'Yes. LOOK how stock and stupid and brutal it is. Horses are sensitive,
quite delicate and sensitive, really.' He raised his shoulders, spread his hands in a shrug of slow
indifference, as much as to inform her she was an amateur and an
impertinent nobody.
'Wissen Sie,' he said, with an insulting patience and condescension in
his voice, 'that horse is a certain FORM, part of a whole form. It is
part of a work of art, a piece of form. It is not a picture of a
friendly horse to which you give a lump of sugar, do you see--it is
part of a work of art, it has no relation to anything outside that work
of art.' Ursula, angry at being treated quite so insultingly DE HAUT EN BAS,
from the height of esoteric art to the depth of general exoteric
amateurism, replied, hotly, flushing and lifting her face.
'But it IS a picture of a horse, nevertheless.' He lifted his shoulders in another shrug.

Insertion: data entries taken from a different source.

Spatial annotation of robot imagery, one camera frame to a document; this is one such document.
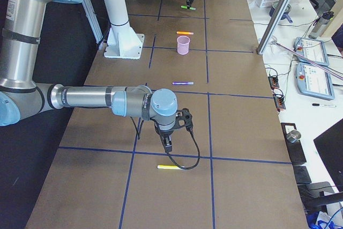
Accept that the green highlighter pen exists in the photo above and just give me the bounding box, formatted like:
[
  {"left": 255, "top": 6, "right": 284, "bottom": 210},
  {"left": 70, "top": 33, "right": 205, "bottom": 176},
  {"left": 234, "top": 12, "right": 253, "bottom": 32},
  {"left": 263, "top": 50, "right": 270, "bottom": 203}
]
[{"left": 181, "top": 5, "right": 196, "bottom": 11}]

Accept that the yellow highlighter pen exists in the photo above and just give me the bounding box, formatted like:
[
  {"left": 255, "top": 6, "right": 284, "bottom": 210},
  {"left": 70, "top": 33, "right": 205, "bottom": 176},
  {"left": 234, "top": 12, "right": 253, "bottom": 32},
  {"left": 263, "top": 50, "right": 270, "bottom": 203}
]
[{"left": 157, "top": 165, "right": 184, "bottom": 170}]

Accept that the orange highlighter pen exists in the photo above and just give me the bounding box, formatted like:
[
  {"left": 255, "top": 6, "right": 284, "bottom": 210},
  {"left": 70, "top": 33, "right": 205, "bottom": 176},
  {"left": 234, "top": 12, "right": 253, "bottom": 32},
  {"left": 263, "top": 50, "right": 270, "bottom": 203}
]
[{"left": 176, "top": 31, "right": 194, "bottom": 35}]

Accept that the pink mesh pen holder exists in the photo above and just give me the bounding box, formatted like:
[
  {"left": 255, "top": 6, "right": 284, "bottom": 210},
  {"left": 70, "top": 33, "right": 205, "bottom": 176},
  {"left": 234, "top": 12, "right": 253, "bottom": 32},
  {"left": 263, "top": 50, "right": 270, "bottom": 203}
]
[{"left": 177, "top": 35, "right": 190, "bottom": 55}]

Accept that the purple highlighter pen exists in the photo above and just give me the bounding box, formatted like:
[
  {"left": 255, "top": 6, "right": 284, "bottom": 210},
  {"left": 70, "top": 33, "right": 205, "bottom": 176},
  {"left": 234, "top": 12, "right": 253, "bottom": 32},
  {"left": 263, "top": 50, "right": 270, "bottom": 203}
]
[{"left": 172, "top": 81, "right": 194, "bottom": 86}]

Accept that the black marker pen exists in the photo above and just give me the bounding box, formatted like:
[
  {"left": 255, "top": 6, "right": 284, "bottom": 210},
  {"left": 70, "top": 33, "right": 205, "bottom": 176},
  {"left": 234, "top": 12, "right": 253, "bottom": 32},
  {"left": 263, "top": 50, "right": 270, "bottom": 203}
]
[{"left": 312, "top": 103, "right": 337, "bottom": 108}]

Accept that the upper orange connector board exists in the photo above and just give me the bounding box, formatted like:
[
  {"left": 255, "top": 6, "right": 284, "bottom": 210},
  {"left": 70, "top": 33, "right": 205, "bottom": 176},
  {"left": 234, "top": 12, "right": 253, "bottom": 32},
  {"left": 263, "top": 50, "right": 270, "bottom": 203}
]
[{"left": 268, "top": 75, "right": 279, "bottom": 88}]

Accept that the orange connector board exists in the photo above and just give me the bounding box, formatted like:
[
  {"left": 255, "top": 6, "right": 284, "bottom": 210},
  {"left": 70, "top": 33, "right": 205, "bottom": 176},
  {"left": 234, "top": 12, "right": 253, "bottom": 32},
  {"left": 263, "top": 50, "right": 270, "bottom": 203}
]
[
  {"left": 268, "top": 75, "right": 279, "bottom": 88},
  {"left": 273, "top": 93, "right": 286, "bottom": 112}
]

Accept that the lower orange connector board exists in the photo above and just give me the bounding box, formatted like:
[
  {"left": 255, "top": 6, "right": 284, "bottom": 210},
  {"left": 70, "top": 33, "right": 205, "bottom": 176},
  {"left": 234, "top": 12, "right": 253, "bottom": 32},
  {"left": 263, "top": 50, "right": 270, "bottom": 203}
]
[{"left": 273, "top": 93, "right": 286, "bottom": 112}]

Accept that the small steel cup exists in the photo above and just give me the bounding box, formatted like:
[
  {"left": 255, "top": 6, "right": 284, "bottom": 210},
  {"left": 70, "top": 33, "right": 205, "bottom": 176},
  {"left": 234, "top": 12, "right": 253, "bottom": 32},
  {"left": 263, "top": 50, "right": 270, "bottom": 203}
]
[{"left": 286, "top": 130, "right": 301, "bottom": 143}]

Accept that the grey water bottle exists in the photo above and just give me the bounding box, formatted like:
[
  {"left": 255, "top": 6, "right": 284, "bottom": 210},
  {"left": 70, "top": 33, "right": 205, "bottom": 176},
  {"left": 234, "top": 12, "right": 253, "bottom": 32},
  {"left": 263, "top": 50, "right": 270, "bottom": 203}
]
[{"left": 308, "top": 11, "right": 334, "bottom": 39}]

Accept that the black box on desk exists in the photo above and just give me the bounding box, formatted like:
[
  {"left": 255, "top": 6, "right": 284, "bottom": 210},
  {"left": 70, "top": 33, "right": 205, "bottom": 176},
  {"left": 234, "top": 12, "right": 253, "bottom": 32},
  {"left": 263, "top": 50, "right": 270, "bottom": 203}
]
[{"left": 281, "top": 123, "right": 307, "bottom": 166}]

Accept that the upper teach pendant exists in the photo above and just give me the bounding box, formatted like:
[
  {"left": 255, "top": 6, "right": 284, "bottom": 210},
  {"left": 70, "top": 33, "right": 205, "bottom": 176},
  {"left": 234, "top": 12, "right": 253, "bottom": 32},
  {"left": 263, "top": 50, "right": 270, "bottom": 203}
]
[{"left": 294, "top": 37, "right": 329, "bottom": 67}]

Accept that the teach pendant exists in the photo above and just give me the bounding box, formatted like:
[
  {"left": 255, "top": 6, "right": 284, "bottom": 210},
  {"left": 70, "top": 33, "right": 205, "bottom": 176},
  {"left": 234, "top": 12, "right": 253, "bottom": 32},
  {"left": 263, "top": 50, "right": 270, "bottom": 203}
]
[
  {"left": 294, "top": 37, "right": 329, "bottom": 67},
  {"left": 295, "top": 62, "right": 335, "bottom": 100}
]

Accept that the lower teach pendant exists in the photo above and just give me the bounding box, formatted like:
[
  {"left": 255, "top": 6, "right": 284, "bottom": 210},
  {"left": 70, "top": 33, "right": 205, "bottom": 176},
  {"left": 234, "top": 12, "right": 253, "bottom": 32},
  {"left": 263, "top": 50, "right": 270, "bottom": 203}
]
[{"left": 295, "top": 62, "right": 335, "bottom": 100}]

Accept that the black monitor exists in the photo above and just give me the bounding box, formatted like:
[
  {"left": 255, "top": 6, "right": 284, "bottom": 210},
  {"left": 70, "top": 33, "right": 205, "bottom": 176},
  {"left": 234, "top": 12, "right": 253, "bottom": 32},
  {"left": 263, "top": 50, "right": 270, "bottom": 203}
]
[{"left": 314, "top": 121, "right": 343, "bottom": 191}]

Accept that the blue plastic bag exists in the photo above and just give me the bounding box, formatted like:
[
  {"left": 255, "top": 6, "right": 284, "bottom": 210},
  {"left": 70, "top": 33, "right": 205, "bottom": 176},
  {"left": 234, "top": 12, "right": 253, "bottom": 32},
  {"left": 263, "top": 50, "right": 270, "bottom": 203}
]
[{"left": 306, "top": 208, "right": 342, "bottom": 229}]

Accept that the right black braided cable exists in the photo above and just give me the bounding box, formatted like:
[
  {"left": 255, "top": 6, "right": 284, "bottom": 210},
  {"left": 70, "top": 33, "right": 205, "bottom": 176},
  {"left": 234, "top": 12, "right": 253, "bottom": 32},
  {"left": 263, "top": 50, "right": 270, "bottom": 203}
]
[{"left": 130, "top": 115, "right": 201, "bottom": 170}]

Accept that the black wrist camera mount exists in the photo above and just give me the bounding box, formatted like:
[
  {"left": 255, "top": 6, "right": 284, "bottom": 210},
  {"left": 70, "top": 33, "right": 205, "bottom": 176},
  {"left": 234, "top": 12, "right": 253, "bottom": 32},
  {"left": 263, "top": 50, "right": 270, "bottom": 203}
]
[{"left": 174, "top": 108, "right": 193, "bottom": 132}]

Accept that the white camera pole stand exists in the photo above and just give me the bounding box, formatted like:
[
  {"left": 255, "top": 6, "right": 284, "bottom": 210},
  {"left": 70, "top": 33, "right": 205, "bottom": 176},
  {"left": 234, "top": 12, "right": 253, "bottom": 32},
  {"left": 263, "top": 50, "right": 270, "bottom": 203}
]
[{"left": 104, "top": 0, "right": 145, "bottom": 60}]

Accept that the aluminium profile post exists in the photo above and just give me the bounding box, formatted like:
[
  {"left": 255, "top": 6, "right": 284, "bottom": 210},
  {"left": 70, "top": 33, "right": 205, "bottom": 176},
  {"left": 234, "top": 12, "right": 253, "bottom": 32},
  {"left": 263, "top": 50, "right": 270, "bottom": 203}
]
[{"left": 257, "top": 0, "right": 290, "bottom": 55}]

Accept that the blue bowl with handle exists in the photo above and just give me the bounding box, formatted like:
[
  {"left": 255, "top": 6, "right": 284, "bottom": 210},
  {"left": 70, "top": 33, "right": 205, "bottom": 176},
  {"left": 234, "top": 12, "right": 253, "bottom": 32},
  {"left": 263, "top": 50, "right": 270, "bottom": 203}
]
[{"left": 269, "top": 1, "right": 293, "bottom": 24}]

'As you like--it is not a picture of a cow, certainly.' Here Gudrun broke in, flushed and brilliant, anxious to avoid any more
of this, any more of Ursula's foolish persistence in giving herself
away.
'What do you mean by "it is a picture of a horse?"' she cried at her
sister. 'What do you mean by a horse? You mean an idea you have in YOUR
head, and which you want to see represented. There is another idea
altogether, quite another idea. Call it a horse if you like, or say it
is not a horse. I have just as much right to say that YOUR horse isn't
a horse, that it is a falsity of your own make-up.' Ursula wavered, baffled. Then her words came.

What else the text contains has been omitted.